In the listing below, find the line containing "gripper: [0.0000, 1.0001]" and the line containing "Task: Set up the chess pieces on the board". Repeat exactly those two lines and every line between them.

_ _ _ _

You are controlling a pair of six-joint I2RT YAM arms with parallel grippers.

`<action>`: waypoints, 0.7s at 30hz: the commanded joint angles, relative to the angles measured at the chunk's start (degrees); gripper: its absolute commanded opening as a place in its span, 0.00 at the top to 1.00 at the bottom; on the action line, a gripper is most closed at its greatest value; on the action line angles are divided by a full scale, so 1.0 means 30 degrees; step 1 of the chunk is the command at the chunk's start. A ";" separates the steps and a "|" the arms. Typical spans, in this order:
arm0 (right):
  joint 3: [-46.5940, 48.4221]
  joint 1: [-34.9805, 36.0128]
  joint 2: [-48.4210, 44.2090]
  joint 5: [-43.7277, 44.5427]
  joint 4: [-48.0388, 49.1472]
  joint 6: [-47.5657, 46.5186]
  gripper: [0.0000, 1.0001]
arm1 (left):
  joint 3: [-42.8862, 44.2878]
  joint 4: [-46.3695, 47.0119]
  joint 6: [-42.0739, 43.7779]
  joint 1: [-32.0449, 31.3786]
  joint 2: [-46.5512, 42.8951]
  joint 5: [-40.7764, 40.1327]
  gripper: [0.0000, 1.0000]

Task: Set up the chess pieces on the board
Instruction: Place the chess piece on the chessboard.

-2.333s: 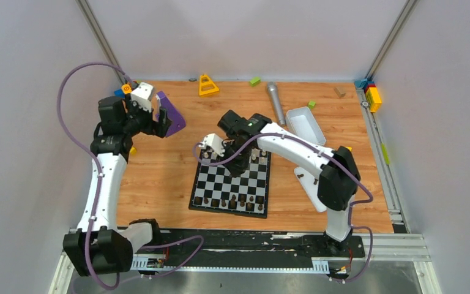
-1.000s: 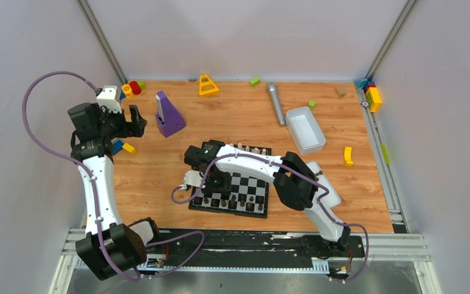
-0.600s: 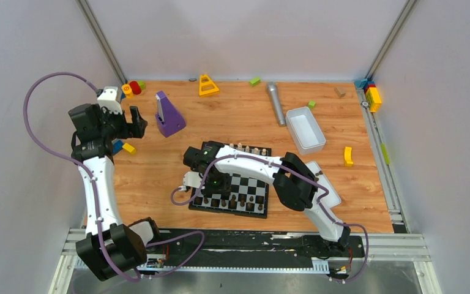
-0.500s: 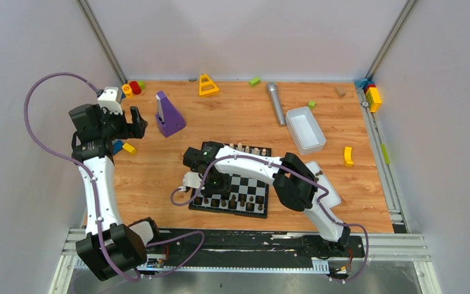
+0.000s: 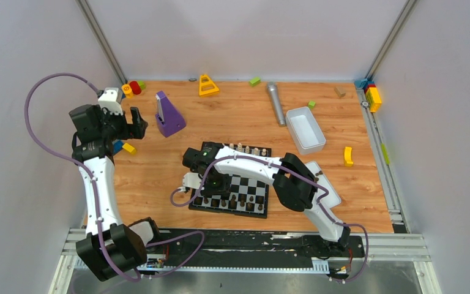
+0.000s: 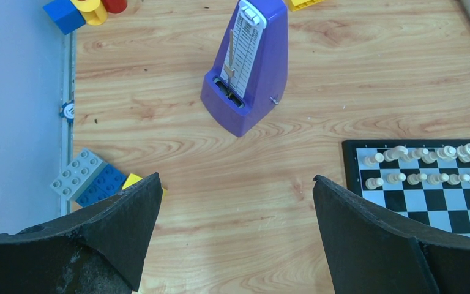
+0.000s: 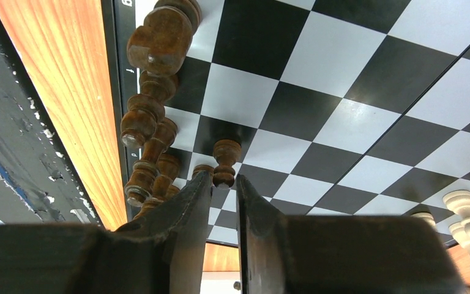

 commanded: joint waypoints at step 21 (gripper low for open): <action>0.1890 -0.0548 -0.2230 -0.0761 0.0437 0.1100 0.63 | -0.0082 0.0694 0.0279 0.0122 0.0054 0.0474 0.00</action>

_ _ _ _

_OUTPUT FOR THIS TASK_
  gripper: [0.0000, 1.0001]
arm1 (left):
  joint 3: [-42.8862, 44.2878]
  joint 4: [-46.3695, 47.0119]
  joint 6: [-42.0739, 43.7779]
  joint 1: [-32.0449, 31.3786]
  joint 2: [-46.5512, 42.8951]
  joint 5: [-40.7764, 40.1327]
  gripper: [0.0000, 1.0000]

Task: Set up the chess pieces on the board

The response to this exercise is complete.